The detected phases in the S-3-S and S-3-R slags were found to be impure, as SiO2 and TiO2 were detected in all the analyzed points. This is possibly due to the increased cooling rate, in comparison with the S-3 slag. In the S-3-R sample, it is found that the rapid cooling rate is accompanied with the formation of porosity (Figure 6). Phase A is likely a mixture of C12A7, CT, and C2AS, but it is evidenced that Si is evenly dispersed. Phase B could be the C2AS phase detected in the XRD analysis but seems not to be stoichiometrically the same. For clarity, the WDS results of slag S-3-S are not included.
Characteristics of Pig Iron
The chemical analysis of the pig iron samples (Table V) shows that the Fe content of all the metals is ~92 wt pct. The Si content is low and varies between 0.22 and 0.02 wt pct, while the titanium concentration varies from 1.4 to 0.38 wt pct. Cu did not appear in the chemical composition of the raw materials (Table II), possibly due to its low concentration, while we see a small amount of it in the metal phase.
Typical examples of the micrographs of the metallic phase are given in Figure 7. The microstructural analysis of the produced pig irons indicates that they have a relatively similar microstructure, where the graphite flakes are distributed in the matrix, as seen in Figure 7.

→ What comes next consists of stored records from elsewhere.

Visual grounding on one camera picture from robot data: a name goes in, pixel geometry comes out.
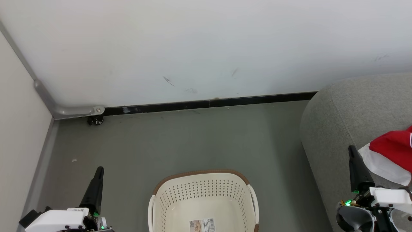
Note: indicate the black caster wheel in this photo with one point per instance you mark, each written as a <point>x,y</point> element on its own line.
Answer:
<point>96,120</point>

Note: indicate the printed label sticker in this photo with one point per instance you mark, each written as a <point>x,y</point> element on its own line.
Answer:
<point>202,225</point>

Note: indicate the grey partition frame rail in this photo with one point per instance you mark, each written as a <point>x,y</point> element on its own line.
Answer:
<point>43,161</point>

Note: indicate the cream laundry basket brown rim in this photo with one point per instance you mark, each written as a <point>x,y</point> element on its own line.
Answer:
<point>241,199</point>

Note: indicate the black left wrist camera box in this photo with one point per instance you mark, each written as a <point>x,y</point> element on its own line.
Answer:
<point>28,219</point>

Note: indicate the grey metal partition foot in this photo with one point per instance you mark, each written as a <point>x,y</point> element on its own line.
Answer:
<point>74,111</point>

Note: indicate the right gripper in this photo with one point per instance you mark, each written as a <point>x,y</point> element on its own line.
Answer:
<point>386,209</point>

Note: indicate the grey fabric sofa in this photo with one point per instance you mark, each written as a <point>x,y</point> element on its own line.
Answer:
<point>341,112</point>

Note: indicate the red shorts white lining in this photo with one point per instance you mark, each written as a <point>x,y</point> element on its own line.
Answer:
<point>392,148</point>

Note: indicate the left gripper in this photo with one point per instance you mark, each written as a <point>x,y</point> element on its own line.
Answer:
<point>61,220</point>

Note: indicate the black wall baseboard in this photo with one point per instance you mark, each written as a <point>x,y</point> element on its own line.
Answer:
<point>225,103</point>

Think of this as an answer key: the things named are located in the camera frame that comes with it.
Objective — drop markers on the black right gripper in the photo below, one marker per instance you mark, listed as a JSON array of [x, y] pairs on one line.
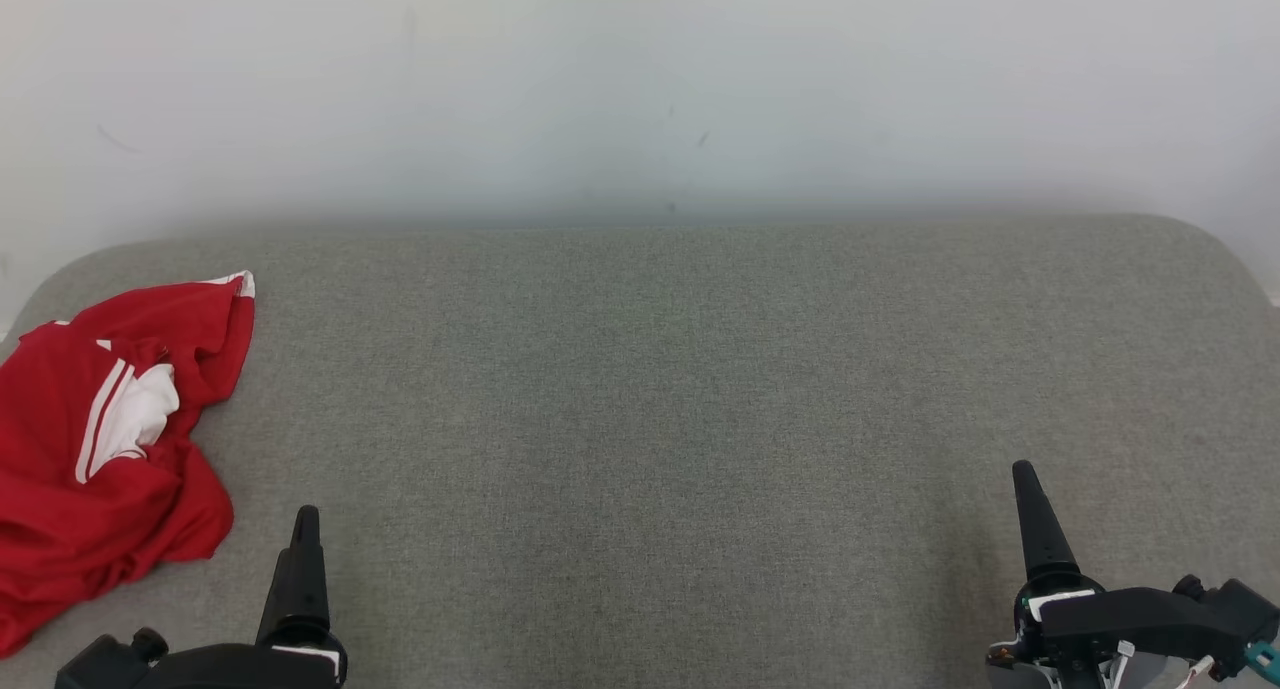
[[1110, 614]]

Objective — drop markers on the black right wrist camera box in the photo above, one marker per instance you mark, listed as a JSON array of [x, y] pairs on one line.
[[1240, 609]]

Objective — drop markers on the red basketball shorts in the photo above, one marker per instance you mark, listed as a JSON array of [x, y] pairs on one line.
[[200, 329]]

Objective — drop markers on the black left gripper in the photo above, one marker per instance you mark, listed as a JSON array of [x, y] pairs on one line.
[[260, 669]]

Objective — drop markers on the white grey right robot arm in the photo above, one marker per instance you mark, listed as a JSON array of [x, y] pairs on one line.
[[1150, 674]]

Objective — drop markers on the red white basketball jersey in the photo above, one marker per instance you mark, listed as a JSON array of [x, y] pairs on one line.
[[100, 529]]

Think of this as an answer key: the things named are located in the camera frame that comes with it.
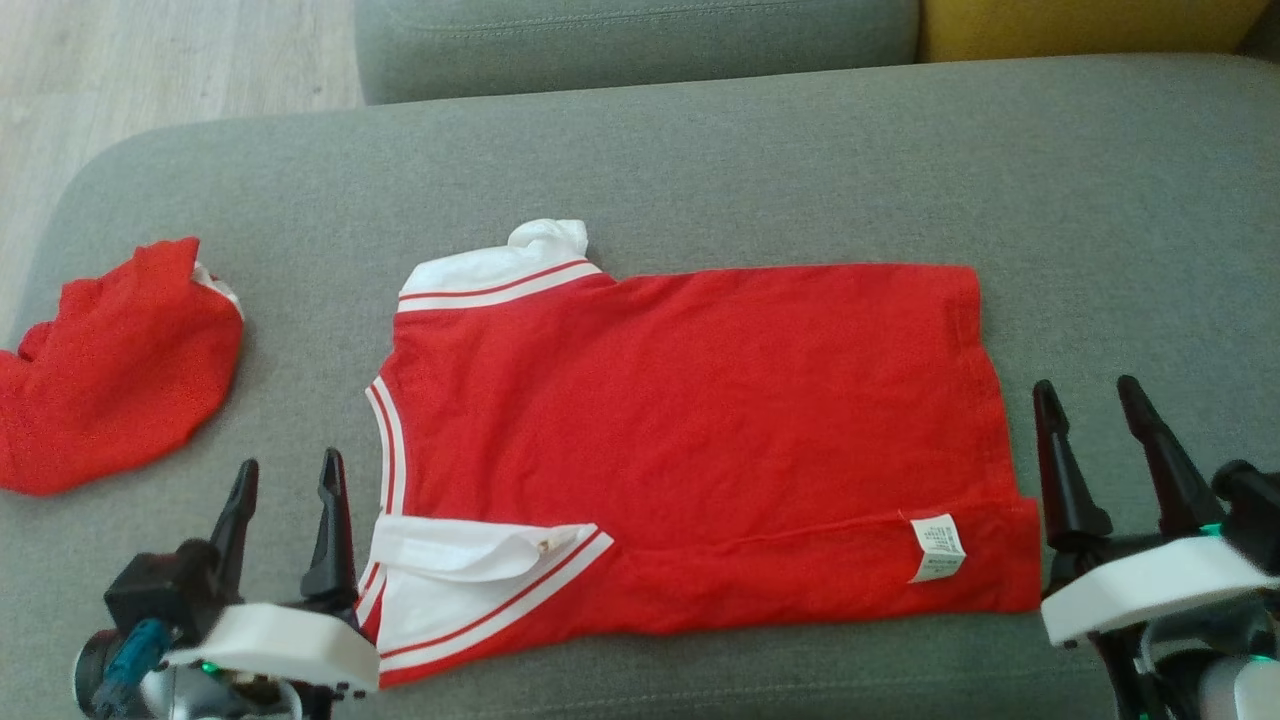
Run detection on red shorts with white stripe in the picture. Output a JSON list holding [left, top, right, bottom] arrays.
[[0, 236, 247, 499]]

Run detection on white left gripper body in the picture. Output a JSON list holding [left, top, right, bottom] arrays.
[[164, 601, 382, 697]]

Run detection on grey fabric sofa seat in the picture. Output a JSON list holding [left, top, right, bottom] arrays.
[[0, 52, 1280, 720]]

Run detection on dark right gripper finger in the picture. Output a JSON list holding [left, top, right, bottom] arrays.
[[1116, 375, 1227, 538], [1031, 380, 1115, 556]]

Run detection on black cable with blue plug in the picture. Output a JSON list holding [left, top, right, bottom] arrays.
[[94, 617, 177, 717]]

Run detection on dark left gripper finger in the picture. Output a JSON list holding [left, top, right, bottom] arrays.
[[207, 458, 262, 603], [299, 447, 362, 626]]

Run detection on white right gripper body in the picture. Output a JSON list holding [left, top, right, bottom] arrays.
[[1039, 534, 1280, 651]]

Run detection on grey sofa back cushion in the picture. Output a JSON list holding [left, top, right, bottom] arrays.
[[352, 0, 922, 107]]

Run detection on red polo shirt white collar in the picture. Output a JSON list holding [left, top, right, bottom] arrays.
[[355, 218, 1044, 690]]

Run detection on yellow cushion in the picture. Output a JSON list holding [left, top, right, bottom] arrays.
[[917, 0, 1277, 64]]

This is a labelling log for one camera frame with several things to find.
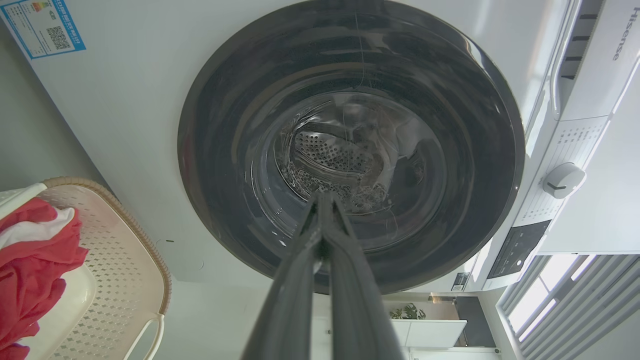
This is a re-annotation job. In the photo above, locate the blue energy label sticker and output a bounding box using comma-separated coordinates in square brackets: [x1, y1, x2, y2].
[0, 0, 86, 60]

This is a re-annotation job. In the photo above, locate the red garment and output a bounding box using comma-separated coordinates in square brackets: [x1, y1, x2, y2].
[0, 197, 90, 360]

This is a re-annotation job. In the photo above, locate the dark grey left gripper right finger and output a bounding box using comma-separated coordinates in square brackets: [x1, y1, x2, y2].
[324, 192, 405, 360]

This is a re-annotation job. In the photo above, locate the white garment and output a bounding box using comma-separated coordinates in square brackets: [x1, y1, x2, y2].
[0, 207, 76, 249]

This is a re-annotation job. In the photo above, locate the green potted plant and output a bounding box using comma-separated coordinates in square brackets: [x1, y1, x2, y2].
[389, 303, 427, 321]

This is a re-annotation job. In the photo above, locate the dark round washing machine door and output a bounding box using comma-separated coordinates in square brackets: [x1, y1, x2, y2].
[177, 0, 526, 296]

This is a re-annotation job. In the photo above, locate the white washing machine dial knob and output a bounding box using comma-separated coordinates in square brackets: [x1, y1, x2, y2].
[542, 162, 587, 200]

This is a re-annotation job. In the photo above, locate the grey window blind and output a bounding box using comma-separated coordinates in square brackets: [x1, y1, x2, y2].
[497, 254, 640, 360]

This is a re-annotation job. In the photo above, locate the white washing machine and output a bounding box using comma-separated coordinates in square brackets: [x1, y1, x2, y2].
[0, 0, 640, 360]

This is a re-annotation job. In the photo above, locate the white cabinet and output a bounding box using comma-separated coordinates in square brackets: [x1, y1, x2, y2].
[390, 319, 468, 349]

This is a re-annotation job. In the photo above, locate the beige perforated laundry basket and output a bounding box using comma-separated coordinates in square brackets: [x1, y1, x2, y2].
[0, 176, 172, 360]

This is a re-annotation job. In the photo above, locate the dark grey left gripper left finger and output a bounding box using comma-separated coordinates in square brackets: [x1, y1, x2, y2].
[241, 192, 326, 360]

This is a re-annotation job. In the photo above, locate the dark brown wall panel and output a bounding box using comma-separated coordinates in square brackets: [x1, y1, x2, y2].
[455, 296, 497, 348]

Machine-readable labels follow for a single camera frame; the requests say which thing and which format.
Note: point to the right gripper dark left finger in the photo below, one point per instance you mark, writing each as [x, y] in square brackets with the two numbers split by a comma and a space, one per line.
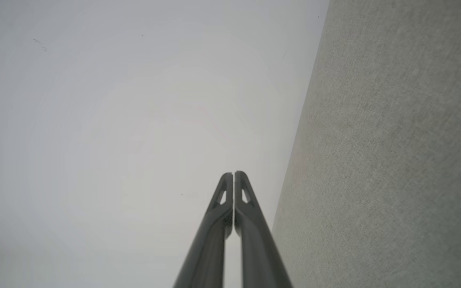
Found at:
[208, 252]

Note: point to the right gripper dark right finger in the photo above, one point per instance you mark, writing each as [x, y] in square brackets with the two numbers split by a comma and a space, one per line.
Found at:
[258, 252]

At the surface of the metallic phase and mostly close to the graphite flakes, complex carbides were formed that primarily consisted of titanium and vanadium as indicated with the mapping. However, Si and Cr elements were found to be evenly distributed in the Fe matrix. In the metallic phase, M-3-R was observed with less carbides formed in comparison with M-3. This is possibly due to less Ti in the M-3-R (Table V) in addition to the applied cooling, as will be discussed subsequently.
Theoretical and Modeling Calculations
Equilibrium study and distribution of elements
The predicted equilibrium compositions of metal and slag phases in the molten state are listed in Table VI. The calculations were carried out at the experimental temperature of 1650 °C, and the metal phase was assumed to be carbon saturated. As seen in Table VI, a relatively good agreement was observed between the calculated and experimental (Table III) contents of Al2O3 and CaO. Besides, a higher but not significant difference was observed for the SiO2 and TiO2. Moreover, FactSage predicts that parts of TiO2 and Cr2O3 will be reduced to Ti2O3 and CrO, respectively.
Scheil–Gulliver cooling calculations
The Scheil–Gulliver cooling calculations are shown in Figure 8. The calculations were done based on the liquid slag compositions previously calculated (Table VI) concentrated in the main components (above 2 pct). The main phases that appear for S-1 in descending order are CA, C12A7, α-C2S, CaTi (ss) that is a Ca3Ti2O7 (s)-Ca3Ti2O6 (s) solid solution, PERO that is a perovskite Ca2Ti2O6 (s)-Ca2Ti2O5 (s) solid solution, and γ-C2S.
For slag S-2, the predicted phases are C12A7, α-C2S, CaTi (ss), C3A, and Ca3Ti2O7, and for slag S-3, they are C12A7, α-C2S, CA, CaTi (ss), C3A, and Ca3Ti2O7.